La lumière du matin était douce, filtrant à travers les rideaux de dentelle avec une insistance douce qui m’a coaxe du sommeil.
Comme je m’habillais, mes pensées étaient un bourdonnement de plans et de possibilités, chacun plus incertain que le dernier.
En bas, grand-mère était déjà à table, sa tasse de thé habituelle s’ouvrant doucement devant elle.
« Tu es prêt pour aujourd’hui ? »
J’ai demandé, en essayant de garder mon ton léger.
Elle a hurlé, mais ses yeux étaient éloignés, le même regard illisible de la veille.
Je l’ai rejointe à table, ma propre tasse me réchauffant les mains, le rituel familier qui m’a mis à terre au milieu de l’incertitude.
L’horloge a coché sur, chaque seconde nous rapprochant de la réunion, à toutes les révélations qui nous attendaient.
Quand nous avons fini le petit déjeuner, j’ai remarqué que les mains de grand-mère tremblaient légèrement, un soupçon d’anxiété qu’elle montrait rarement.
« Ça va aller »
Je l’ai rassurée, mais je n’étais pas tout à fait sûre si je le croyais moi-même.
L’entraînement vers le bureau de gestion de la propriété était rempli d’un silence tendu, le genre qui semblait grossir chaque petit son – le bourdonnement du moteur, le bruissement du papier, le clic de la ceinture de sécurité.

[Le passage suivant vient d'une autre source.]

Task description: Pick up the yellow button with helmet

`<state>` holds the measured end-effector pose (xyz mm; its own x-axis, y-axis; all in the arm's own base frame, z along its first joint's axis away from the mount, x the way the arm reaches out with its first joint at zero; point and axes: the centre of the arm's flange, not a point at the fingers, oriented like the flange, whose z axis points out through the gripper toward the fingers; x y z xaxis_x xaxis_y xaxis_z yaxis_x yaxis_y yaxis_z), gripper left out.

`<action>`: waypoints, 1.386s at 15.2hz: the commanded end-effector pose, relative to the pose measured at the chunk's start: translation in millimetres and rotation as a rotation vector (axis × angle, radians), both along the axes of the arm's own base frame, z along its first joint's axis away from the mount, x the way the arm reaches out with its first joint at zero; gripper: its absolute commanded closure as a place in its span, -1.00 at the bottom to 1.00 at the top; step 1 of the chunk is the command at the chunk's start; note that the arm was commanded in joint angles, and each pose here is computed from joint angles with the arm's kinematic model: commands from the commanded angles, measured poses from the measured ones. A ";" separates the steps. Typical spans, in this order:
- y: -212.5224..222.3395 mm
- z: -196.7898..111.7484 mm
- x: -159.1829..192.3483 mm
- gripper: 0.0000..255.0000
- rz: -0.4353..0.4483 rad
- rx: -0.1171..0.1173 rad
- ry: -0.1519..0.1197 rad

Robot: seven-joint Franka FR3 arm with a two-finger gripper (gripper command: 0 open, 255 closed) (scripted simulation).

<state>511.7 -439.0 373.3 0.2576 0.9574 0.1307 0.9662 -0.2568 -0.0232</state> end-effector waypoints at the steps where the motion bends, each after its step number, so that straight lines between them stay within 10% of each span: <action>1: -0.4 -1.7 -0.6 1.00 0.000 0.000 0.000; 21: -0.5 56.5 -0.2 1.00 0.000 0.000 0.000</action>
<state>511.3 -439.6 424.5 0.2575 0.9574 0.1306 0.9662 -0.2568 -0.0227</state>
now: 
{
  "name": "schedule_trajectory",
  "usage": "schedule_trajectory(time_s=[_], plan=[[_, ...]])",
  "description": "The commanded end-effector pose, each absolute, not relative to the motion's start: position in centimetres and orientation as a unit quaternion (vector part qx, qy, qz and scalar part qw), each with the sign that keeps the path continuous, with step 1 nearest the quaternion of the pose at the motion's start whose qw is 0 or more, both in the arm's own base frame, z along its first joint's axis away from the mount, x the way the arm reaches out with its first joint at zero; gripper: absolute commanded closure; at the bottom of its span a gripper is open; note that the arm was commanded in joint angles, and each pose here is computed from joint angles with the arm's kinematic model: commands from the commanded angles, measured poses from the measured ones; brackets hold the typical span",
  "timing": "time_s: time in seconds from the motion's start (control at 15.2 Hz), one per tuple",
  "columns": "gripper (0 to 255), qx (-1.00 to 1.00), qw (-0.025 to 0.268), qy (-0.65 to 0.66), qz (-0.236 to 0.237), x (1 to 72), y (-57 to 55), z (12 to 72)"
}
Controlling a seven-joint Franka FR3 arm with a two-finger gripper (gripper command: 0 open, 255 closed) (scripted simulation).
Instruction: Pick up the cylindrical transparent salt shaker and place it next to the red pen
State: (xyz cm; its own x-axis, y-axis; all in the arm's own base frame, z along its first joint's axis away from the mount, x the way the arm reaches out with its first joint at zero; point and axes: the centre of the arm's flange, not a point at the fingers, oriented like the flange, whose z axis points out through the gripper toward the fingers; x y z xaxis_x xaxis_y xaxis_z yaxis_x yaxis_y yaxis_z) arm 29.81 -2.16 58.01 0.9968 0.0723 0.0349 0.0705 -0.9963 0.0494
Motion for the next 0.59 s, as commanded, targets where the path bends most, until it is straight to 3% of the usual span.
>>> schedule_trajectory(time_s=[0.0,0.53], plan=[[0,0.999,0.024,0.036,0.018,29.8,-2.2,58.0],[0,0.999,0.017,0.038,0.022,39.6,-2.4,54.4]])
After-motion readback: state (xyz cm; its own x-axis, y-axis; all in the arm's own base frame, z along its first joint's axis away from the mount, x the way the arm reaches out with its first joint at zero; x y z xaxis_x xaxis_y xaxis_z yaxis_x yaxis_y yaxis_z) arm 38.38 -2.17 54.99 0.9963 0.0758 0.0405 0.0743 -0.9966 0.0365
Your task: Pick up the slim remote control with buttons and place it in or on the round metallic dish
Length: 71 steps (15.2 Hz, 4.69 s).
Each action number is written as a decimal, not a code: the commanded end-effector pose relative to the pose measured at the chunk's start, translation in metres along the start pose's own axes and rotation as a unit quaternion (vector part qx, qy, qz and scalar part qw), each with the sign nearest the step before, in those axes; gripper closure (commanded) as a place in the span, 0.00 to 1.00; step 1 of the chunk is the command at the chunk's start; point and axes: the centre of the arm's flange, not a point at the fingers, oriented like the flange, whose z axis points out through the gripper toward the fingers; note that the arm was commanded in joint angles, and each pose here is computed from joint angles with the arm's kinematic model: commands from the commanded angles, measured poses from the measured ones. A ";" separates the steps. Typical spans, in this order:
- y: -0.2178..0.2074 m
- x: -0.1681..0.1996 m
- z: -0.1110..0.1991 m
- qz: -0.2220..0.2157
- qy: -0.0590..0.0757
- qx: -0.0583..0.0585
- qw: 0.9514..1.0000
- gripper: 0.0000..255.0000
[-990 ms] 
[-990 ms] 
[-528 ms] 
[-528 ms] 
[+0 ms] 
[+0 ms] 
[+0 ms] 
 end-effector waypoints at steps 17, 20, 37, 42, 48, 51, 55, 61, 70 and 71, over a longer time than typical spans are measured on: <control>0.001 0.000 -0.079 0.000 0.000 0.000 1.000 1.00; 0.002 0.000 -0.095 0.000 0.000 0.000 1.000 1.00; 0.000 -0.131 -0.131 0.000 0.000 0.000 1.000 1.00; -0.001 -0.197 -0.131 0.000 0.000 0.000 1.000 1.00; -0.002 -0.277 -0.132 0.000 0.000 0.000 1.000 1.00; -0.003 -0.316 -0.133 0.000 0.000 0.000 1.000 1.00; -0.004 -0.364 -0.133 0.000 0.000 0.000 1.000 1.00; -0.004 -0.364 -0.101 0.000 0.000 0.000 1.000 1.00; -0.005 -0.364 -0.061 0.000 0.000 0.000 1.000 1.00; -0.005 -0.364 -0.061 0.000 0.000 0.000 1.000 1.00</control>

Quand nous sommes arrivés, j’ai pris une profonde inspiration, j’ai esquissé mes épaules et m’aider pour ce qui était devant.
À l’intérieur, le bureau était cool et impersonnel, le genre d’endroit où les décisions étaient prises sans égard au sentiment ou à l’histoire.
La réceptionniste nous a accueillis avec un sourire qui n’a pas atteint ses yeux, nous dirigeant vers une petite salle de conférence où se tiendrait la réunion.
Nous avons pris nos sièges, l’air lourd avec l’anticipation, et attendu que les gestionnaires de propriétés arrivent.
Au fil des minutes, j’ai ressenti une détermination croissante à protéger ce qui comptait, à me battre pour les souvenirs et les histoires qui nous avaient façonnés.
Quel que soit le résultat, je savais que je ne pouvais pas laisser ces cabinets, et ce qu’ils représentaient, se perdre à l’indifférence.
Remarque: Cette histoire est une œuvre de fiction inspirée par des événements réels. Les noms, les caractères et les détails ont été modifiés.